▸ DATA FOR REVIEW:
━━━━━━━━━━

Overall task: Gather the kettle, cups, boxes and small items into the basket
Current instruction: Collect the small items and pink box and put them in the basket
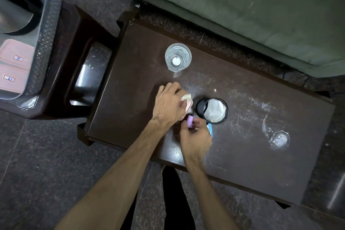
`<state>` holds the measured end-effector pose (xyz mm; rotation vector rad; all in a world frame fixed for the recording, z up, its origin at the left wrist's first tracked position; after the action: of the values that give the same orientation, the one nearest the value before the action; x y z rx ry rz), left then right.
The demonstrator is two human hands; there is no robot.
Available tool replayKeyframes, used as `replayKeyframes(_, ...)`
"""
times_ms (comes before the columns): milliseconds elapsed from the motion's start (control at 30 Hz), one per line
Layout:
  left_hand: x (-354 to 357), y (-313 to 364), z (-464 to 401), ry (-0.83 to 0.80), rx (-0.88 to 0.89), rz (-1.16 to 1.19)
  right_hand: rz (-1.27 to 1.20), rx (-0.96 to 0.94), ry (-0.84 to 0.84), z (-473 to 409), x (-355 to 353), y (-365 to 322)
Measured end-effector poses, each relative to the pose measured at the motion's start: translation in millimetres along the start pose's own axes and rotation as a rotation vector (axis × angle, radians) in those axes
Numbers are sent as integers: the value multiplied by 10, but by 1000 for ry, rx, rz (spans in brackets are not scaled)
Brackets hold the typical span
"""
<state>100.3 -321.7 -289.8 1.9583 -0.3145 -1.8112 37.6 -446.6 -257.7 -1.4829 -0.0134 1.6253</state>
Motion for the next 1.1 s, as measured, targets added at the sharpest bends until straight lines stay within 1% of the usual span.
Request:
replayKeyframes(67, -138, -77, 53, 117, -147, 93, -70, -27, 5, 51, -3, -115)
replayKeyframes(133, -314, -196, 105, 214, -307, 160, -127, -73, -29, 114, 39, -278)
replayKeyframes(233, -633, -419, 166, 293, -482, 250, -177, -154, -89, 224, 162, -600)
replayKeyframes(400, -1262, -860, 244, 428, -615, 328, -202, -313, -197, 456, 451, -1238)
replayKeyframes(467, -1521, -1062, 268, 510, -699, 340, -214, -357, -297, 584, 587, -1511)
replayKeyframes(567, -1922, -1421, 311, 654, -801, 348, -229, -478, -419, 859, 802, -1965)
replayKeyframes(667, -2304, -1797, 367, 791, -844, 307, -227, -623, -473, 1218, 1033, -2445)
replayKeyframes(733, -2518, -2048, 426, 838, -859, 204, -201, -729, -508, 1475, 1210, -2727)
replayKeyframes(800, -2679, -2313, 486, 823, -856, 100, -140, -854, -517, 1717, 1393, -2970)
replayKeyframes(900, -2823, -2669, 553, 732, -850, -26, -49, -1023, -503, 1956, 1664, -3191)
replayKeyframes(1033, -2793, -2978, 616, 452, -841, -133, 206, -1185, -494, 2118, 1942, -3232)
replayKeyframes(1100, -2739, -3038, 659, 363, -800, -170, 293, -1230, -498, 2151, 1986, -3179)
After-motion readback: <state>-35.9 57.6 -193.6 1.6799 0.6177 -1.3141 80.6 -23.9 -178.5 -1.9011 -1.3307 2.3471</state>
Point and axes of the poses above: each hand's wrist, its own z-axis away from the middle knuckle, its own x-axis out of the palm, y = z × x, the point moved 3 cm from there along -z, towards the middle knuckle, and after that the axes turned 9 degrees about y, right-handed, at the moved point
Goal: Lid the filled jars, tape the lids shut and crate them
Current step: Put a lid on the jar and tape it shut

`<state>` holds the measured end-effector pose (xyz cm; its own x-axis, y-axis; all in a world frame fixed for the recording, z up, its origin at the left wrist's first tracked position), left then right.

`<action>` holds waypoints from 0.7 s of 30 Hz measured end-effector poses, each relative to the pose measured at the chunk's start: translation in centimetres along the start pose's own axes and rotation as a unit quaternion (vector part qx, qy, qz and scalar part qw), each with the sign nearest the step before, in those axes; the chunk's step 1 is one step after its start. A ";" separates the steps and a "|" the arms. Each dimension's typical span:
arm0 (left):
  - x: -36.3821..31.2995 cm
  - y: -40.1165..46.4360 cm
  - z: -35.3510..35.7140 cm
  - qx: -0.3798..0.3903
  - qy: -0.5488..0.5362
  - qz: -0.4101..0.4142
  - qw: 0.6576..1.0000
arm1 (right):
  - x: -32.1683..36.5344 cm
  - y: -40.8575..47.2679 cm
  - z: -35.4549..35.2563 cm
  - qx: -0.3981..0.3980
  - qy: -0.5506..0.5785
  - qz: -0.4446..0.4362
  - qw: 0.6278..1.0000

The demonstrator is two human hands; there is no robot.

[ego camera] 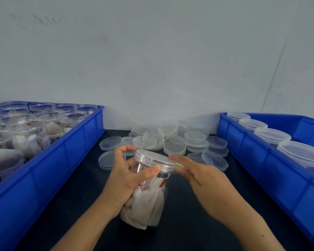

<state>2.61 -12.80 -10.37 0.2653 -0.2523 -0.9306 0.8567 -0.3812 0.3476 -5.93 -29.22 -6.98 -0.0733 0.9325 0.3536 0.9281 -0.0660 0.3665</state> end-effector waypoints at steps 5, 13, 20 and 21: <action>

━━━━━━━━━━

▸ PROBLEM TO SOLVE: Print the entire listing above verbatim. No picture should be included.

▸ ANSWER SPACE:
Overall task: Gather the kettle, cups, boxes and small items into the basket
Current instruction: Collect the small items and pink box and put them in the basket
`<state>` holds the measured end-effector pose (xyz mm; rotation vector rad; all in a world frame fixed for the recording, z up, its origin at the left wrist's first tracked position; after the action: of the values that give the same orientation, the one nearest the value before the action; x y z rx ry rz), left then right.
The demonstrator is two human hands; there is no robot.
Available tool replayKeyframes, used as `replayKeyframes(_, ...)`
"""
times_ms (comes before the columns): milliseconds elapsed from the motion's start (control at 30 Hz), one per line
Layout:
  left_hand: x (-354 to 357), y (-313 to 364), z (-464 to 401), ry (-0.83 to 0.80), rx (-0.88 to 0.89), rz (-1.16 to 1.19)
  right_hand: rz (-1.27 to 1.20), rx (-0.96 to 0.94), ry (-0.84 to 0.84), z (-473 to 409), x (-355 to 353), y (-365 to 322)
Measured end-effector poses, each relative to the pose measured at the motion's start: translation in millimetres along the start pose's own axes and rotation as a rotation vector (axis × angle, radians) in those axes
Numbers are sent as integers: the value multiplied by 10, but by 1000 for ry, rx, rz (spans in brackets are not scaled)
Brackets hold the typical span
"""
<state>100.3 -321.7 -289.8 1.9583 -0.3145 -1.8112 37.6 -446.6 -257.7 -1.4829 -0.0134 1.6253</state>
Motion for the next 1.1 s, as measured, targets added at the sharpest bends until straight lines stay within 1% of the usual span.
Request:
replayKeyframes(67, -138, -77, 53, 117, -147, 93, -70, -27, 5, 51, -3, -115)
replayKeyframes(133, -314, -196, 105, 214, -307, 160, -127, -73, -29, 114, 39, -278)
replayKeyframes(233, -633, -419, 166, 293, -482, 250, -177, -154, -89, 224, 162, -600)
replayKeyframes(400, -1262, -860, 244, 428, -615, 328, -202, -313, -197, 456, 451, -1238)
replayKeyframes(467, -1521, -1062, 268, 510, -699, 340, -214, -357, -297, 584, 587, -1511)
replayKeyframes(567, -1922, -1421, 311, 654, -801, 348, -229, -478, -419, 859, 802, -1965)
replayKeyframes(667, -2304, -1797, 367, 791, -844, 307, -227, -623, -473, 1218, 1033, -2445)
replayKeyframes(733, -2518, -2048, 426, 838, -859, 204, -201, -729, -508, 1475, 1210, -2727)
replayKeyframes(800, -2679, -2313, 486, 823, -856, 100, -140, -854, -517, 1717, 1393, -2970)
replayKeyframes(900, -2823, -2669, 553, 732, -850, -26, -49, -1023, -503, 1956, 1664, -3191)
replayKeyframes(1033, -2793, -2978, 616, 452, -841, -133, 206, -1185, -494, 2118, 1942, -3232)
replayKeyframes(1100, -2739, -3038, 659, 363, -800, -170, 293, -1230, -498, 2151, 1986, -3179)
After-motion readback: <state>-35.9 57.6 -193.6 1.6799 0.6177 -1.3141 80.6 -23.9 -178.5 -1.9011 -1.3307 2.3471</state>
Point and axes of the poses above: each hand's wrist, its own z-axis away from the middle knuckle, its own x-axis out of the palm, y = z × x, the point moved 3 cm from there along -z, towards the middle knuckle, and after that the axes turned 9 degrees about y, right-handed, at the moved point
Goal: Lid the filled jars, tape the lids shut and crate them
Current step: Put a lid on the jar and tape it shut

`<state>` holds the measured end-effector pose (xyz cm; its own x-axis, y-axis; all in a world frame fixed for the recording, z up, its origin at the left wrist's first tracked position), left then right.

`<action>` holds waypoints from 0.7 s of 30 Hz measured end-effector poses, each relative to the pose measured at the chunk's start: translation in centimetres along the start pose's own axes and rotation as a unit quaternion (vector part qx, qy, qz and scalar part qw), each with the sign nearest the step before, in those axes; the chunk's step 1 is one step after its start. A ";" separates the steps and a "|" the arms. Each dimension's typical span:
arm0 (left):
  - x: -36.3821..31.2995 cm
  - y: -40.1165..46.4360 cm
  - z: -35.3510..35.7140 cm
  - qx: -0.3798..0.3903
  - qy: -0.5488..0.5362
  - qz: -0.4101..0.4142
  - qw: 0.6576..1.0000
arm1 (right):
  - x: -32.1683..36.5344 cm
  - y: -40.8575..47.2679 cm
  - z: -35.4549..35.2563 cm
  - qx: -0.3981..0.3980
  - qy: -0.5506..0.5785
  - qz: -0.4446..0.4362
  - qw: 0.6278..1.0000

The demonstrator is two human hands; there is no robot.

[ego camera] 

<state>2.61 -12.80 -10.37 0.2653 -0.2523 -0.9306 0.8567 -0.3812 0.3476 -5.93 -29.22 -6.98 -0.0733 0.9325 0.3536 0.9281 -0.0660 0.3665</state> end-effector waypoints at steps 5, 13, 20 and 21: <action>

Work on the exercise is finished.